The assumption of strong and sustained asset price recovery is problematic from two points of view:
Historical evidence is not a strong advocate of such a trend following property bubble implosions; and
the need to contain particular non-wage costs including rental costs and property is not helped by a view that we need to return to something like 2004 property prices (which were already over-inflated).

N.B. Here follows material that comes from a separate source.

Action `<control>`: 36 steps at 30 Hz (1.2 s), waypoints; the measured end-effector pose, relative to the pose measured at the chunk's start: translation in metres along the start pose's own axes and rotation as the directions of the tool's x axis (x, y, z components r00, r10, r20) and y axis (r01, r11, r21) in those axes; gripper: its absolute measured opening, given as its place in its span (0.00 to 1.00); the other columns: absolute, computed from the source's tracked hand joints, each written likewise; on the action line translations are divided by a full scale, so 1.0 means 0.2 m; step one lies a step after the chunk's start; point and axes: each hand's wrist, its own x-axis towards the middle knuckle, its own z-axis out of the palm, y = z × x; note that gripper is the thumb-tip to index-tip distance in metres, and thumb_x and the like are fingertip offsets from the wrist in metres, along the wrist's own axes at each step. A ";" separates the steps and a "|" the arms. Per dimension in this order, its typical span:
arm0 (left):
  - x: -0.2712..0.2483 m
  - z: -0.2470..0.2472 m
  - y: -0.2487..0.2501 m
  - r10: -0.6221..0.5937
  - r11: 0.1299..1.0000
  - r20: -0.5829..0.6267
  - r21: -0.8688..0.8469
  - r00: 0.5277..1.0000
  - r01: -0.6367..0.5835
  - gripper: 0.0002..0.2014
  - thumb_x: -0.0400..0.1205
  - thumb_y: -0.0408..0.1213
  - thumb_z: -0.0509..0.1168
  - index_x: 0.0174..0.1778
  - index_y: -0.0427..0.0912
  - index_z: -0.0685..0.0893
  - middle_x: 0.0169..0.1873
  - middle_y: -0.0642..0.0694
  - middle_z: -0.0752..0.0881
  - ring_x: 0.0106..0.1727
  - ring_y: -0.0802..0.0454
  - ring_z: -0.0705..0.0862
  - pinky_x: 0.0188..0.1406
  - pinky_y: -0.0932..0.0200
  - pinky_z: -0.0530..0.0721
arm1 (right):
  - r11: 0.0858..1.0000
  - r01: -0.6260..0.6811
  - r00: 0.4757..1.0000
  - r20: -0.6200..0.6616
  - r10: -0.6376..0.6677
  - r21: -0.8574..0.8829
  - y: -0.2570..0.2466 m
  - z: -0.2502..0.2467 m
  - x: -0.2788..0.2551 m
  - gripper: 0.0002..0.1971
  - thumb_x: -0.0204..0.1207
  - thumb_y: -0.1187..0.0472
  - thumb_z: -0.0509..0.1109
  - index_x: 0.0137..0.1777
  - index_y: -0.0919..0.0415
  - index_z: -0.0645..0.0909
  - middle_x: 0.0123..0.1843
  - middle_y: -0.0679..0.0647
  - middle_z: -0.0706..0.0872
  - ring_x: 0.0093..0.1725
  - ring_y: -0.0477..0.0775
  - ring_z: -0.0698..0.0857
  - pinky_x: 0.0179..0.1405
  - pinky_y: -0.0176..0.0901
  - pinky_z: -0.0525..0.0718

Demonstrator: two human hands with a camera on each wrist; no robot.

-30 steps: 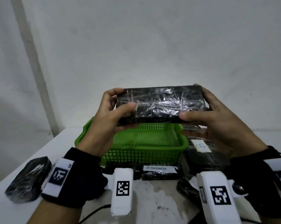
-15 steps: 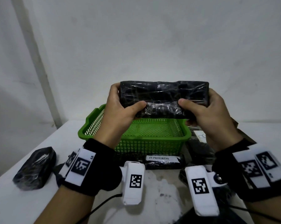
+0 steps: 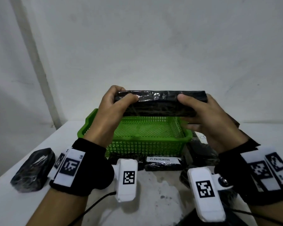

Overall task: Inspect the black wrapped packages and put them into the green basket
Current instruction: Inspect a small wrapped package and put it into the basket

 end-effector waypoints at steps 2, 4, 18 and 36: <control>0.00 0.01 -0.01 0.035 0.999 0.014 -0.023 0.999 -0.035 0.13 0.64 0.44 0.74 0.36 0.50 0.76 0.43 0.47 0.85 0.43 0.53 0.82 0.46 0.53 0.78 | 0.995 0.060 0.998 -0.039 -0.057 0.081 0.01 0.01 0.01 0.23 0.71 0.55 0.80 0.62 0.62 0.79 0.47 0.49 0.92 0.49 0.51 0.91 0.52 0.54 0.89; 0.00 0.03 -0.02 0.069 0.997 0.010 -0.016 0.998 -0.069 0.12 0.66 0.41 0.72 0.36 0.48 0.74 0.48 0.45 0.89 0.46 0.53 0.84 0.47 0.57 0.81 | 0.981 0.114 0.990 -0.094 -0.101 0.155 0.03 0.03 0.01 0.13 0.72 0.63 0.78 0.53 0.60 0.78 0.37 0.48 0.89 0.43 0.48 0.90 0.55 0.57 0.89; -0.01 0.00 0.00 -0.139 0.988 -0.007 -0.065 0.990 0.139 0.25 0.84 0.41 0.68 0.77 0.50 0.70 0.66 0.48 0.84 0.56 0.44 0.91 0.49 0.47 0.91 | 0.976 0.141 0.990 0.011 -0.141 -0.166 0.01 -0.04 0.01 0.44 0.73 0.27 0.65 0.86 0.42 0.56 0.83 0.51 0.73 0.64 0.56 0.87 0.66 0.57 0.85; 0.00 0.02 -0.05 0.084 0.995 -0.025 0.055 0.996 -0.083 0.27 0.73 0.32 0.80 0.66 0.37 0.79 0.56 0.42 0.90 0.56 0.47 0.91 0.60 0.44 0.89 | 0.970 0.224 0.970 -0.075 -0.232 -0.099 0.09 -0.02 0.04 0.20 0.71 0.63 0.82 0.62 0.60 0.82 0.51 0.51 0.92 0.47 0.53 0.93 0.34 0.43 0.88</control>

So, Social Justice Ireland is very right to say that – in the long-run – the Irish taxpayer will pick up the bill on NAMA and, hence, the issue of spending, debt and future liabilities are all inter-linked exposing the current taxpaying population and future ones to a massive risk against a climate of international recession and continuing pressure on costs, exports, competitiveness and fiscal balance, Lets say, NAMA and all that hangs out of it, is the bale of iron that breaks the camel’s back

I very much agree with Karl Whelan in his column in the Irish Times last Friday when he says that:
In reality, the bonds issued by Nama will be a huge addition to the stock of debt (IOUs) that must be paid back by the Irish taxpayer, a stock that is already rising so rapidly that there are serious international concerns about its sustainability, with very real consequences in the form of expenditure cuts and tax hikes.

So, NAMA – the child of the Irish Bermuda Triangle (Banks, Party and Developers) – has everything to with the current and prospective state of our public finances because:
The roots of the implosion in tax revenues and escalating public deficit are intertwined with those of the Bermuda Triangle that augmented the economic wreckage caused by the world recession.

Going forward, there is a massive risk exposure for citizens as any loss in values will be at the price of public services, health, equality and social concord. As Olivia O’Leary commented recently at a book launch on Rebuilding Trust in Banking: Essays in Regulation, Corporate Governance and Ethics by Ray Kinsella – if centrist governments impose an economic serfdom on citizen,s they may turn to the political extremes.

The point is to build a positive, political, credible, coherent and united progressive front on the left of centre to the current consensus in order to implement a programme of economic, social and democratic renewal. The time is long overdue. Ireland and its children deserve better than the present offerings of centre-right politics.